Сегодня на Соболином праздник – день привоза продуктов. Югана называет этот праздник «Винкой». В день Винки пей что угодно: спирт, коньяк, ликер – наливай, сколько душа примет. Не берет душа то, другое да третье, тогда открути проволочку – и бухнет пробка, и ударит шампанское с клубами пены в берестяную кружку. Такое бывает у обитателей Соболиного лишь один день в году, а после весь винный запас прячет Костя в ящик под висячий замок. Выпивать, ясное дело, изредка приходится, особенно зимой, в холода да морозы, но употребляется спирт таежниками как лекарство для встряски желудка, если пропадет вдруг аппетит или если болезнь-тоска подкрадется.

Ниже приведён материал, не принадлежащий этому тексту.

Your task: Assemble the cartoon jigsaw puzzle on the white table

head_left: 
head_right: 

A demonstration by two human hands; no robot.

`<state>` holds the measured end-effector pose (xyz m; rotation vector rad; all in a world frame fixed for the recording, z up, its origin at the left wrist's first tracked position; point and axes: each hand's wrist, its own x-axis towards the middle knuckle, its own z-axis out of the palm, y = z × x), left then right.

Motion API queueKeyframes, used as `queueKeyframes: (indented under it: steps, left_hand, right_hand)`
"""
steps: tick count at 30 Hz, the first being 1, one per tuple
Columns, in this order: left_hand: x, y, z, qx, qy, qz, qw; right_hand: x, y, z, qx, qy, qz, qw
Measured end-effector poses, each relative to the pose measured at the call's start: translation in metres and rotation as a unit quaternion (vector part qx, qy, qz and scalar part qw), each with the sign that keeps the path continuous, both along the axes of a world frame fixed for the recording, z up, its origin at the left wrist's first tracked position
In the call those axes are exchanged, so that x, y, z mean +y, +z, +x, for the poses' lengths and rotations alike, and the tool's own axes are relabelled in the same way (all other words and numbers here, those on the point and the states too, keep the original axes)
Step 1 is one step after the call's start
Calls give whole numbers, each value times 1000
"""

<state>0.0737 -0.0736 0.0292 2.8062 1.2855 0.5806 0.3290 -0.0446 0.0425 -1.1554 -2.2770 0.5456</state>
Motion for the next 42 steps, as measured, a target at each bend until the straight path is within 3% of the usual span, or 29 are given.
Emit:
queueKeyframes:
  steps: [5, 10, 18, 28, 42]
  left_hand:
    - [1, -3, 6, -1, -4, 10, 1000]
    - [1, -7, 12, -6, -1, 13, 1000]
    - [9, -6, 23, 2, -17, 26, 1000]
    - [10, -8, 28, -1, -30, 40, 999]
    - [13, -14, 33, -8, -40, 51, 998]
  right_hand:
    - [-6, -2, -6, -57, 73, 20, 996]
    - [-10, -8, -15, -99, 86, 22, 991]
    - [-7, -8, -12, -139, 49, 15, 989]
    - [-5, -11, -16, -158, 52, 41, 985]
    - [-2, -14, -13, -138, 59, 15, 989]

Но для Юганы замок на ящике с огненным напитком не преграда. У нее имеется испытанный и верный способ: долго ли прикинуться больной… «Голова болит. Знобит», – начинает жаловаться она. Главное, чтобы говорить это Косте с угрюмым лицом, сонным, вялым языком. Тут уж ничего не поделаешь. У Юганы «простуда». Как выгонять болезнь, старуха знает. Забирается она на глинобитную русскую печь, в большую сковороду выливает поллитровую кружку спирта, ложится для прогрева на спину, ступни ног ставит в сковороду со спиртом и лежит, потеет, выгоняя придуманную простуду. Ну, а после такой процедуры сливает из сковороды спирт обратно в кружку. Спирт никогда грязным не бывает – чего брезговать: ноги-то свои в нем прели. Покряхтит Югана, хитро посмотрит на Костю. Видит, тот своими делами занят – соболиные клетки мастерит либо патроны набивает, – пригубит несколько глотков спирта, заест вареной сохатиной, куски которой нанизаны на деревянный шомпол и подвешены у трубы для сушки. Глядь, через полчаса «больная» песни запоет. Костя все эти хитрости Юганы давно знает, но виду не подает. Разве можно не верить старой эвенкийке, если сам он объявил: «Спирт – лекарство». Придет к Югане простуда или болезнь-тоска – ладно, можно старухе маленько и выпить.